P-Associated-URI: Additional URIs that are associated with a user that is registering. It is included in the 200 OK response to a REGISTER request to inform a user which other URIs the service provider has associated with an address-of-record (AOR) URI.
More private headers have been defined for user database accessing:
P-User-Database:[20] The address of the user database, this is, the Home Subscriber Server (HSS), that contains the profile of the user that generated a particular request. Although the HSS is a unique master database, it can be distributed into different nodes for reliability and scalability reasons. In this case, a Subscriber location function (SLF) is needed to find the HSS that handles a particular user. When a user request reaches the I-CSCF at the edge of the administrative domain, this entity queries the SLF for the corresponding HSS and then, to prevent the S-CSCF from having to query the SLF again, sends the HSS address to the S-CSCF in the P-User-Database header. Then the S-CSCF will be able to directly query the HSS to get information about the user (e.g. authentication information during a registration).[21]

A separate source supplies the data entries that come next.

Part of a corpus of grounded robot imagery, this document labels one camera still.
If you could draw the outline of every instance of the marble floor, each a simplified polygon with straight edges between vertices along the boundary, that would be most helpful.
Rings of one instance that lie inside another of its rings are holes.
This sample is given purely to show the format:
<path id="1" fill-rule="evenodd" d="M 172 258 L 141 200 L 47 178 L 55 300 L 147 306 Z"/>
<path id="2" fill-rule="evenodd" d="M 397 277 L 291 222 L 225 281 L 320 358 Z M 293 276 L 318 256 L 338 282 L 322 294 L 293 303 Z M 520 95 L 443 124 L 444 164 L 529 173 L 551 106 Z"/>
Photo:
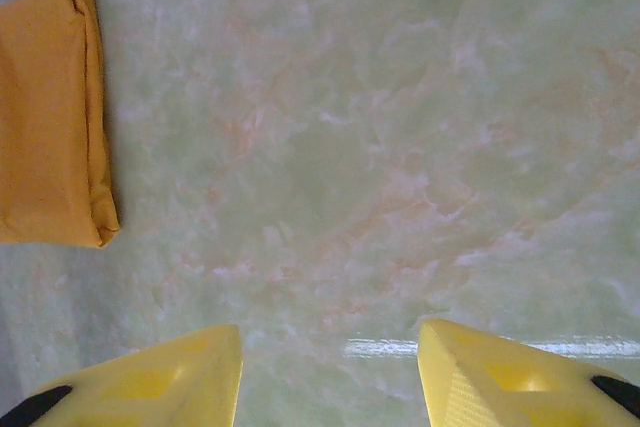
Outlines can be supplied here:
<path id="1" fill-rule="evenodd" d="M 0 247 L 0 410 L 227 322 L 238 426 L 428 425 L 432 317 L 640 383 L 640 0 L 97 1 L 123 229 Z"/>

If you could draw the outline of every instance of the folded orange fabric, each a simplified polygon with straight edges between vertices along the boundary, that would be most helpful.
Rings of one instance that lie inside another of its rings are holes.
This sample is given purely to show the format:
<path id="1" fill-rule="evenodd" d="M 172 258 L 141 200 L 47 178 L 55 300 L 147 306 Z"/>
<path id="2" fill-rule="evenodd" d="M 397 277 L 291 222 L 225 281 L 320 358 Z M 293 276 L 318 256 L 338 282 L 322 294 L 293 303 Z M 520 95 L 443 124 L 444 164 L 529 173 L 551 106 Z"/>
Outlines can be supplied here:
<path id="1" fill-rule="evenodd" d="M 0 7 L 0 242 L 104 247 L 118 233 L 94 0 Z"/>

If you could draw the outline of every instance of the floor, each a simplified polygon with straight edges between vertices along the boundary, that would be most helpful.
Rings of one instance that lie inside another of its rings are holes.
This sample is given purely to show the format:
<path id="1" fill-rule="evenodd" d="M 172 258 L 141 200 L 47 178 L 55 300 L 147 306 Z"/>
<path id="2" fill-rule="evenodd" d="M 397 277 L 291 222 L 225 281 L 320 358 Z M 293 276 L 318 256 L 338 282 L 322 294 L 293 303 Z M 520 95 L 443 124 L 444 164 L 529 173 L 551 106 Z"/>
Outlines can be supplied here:
<path id="1" fill-rule="evenodd" d="M 123 230 L 0 247 L 0 410 L 227 322 L 238 426 L 428 425 L 432 317 L 640 383 L 640 0 L 98 5 Z"/>

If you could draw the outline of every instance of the green marble tile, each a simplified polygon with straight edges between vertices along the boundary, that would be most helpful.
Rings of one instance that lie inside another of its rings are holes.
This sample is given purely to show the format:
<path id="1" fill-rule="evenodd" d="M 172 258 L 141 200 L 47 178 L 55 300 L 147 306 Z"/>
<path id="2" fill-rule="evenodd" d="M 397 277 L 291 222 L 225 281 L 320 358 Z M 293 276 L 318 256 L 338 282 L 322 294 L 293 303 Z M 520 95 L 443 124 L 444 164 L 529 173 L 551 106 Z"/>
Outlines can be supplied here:
<path id="1" fill-rule="evenodd" d="M 238 425 L 427 425 L 435 316 L 640 382 L 640 0 L 98 5 L 123 230 L 0 247 L 0 410 L 221 322 Z"/>

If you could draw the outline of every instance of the orange cloth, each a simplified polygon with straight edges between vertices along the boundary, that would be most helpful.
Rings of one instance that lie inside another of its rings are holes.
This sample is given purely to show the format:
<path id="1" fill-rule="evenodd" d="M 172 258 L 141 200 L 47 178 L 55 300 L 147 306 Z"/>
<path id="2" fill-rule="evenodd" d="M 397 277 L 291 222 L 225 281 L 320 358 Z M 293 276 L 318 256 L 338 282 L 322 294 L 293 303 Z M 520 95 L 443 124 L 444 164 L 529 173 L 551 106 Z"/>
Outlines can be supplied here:
<path id="1" fill-rule="evenodd" d="M 94 0 L 0 7 L 0 242 L 103 247 L 119 231 Z"/>

P-Profile-Key:[22] The key to be used to query the user database (HSS) for a profile corresponding to the destination SIP URI of a particular SIP request. It is transmitted among proxies to perform faster database queries: the first proxy finds the key and the others query the database by directly using the key. This is useful when Wildcarded Service Identities are used, this is, Public Service Identities that match a regular expression, because the first query has to resolve the regular expression to find the key.
Asserted identity
The private extensions for asserted identity within trusted networks[23] are designed to enable a network of trusted SIP servers to assert the identity of authenticated users, only within an administrative domain with previously agreed policies for generation, transport and usage of this identification information. These extensions also allow users to request privacy so that their identities are not spread outside the trust domain. To indicate so, they must insert the privacy token id into the Privacy header field.[24]
The main functionality is supported by the P-Asserted-Identity extension header. When a proxy server receives a request from an untrusted entity and authenticates the user (i.e. verifies that the user is who he or she says that he or she is), it then inserts this header with the identity that has been authenticated, and then forwards the request as usual. This way, other proxy servers that receive this SIP request within the Trust Domain (i.e. the network of trusted entities with previously agreed security policies) can safely rely on the identity information carried in the P-Asserted-Identity header without the necessity of re-authenticating the user.
The P-Preferred-Identity extension header is also defined, so that a user with several public identities is able to tell the proxy which public identity should be included in the P-Asserted-Identity header when the user is authenticated.
Finally, when privacy is requested, proxies must withhold asserted identity information outside the trusted domain by removing P-Asserted-Identity headers before forwarding user requests to untrusted identities (outside the Trust Domain).
There exist analogous extension headers for handling the identification of services of users,[25] instead of the users themselves. In this case, Uniform Resource Names are used to identify a service (e.g. a voice call, an instant messaging session, an IPTV streaming)[26]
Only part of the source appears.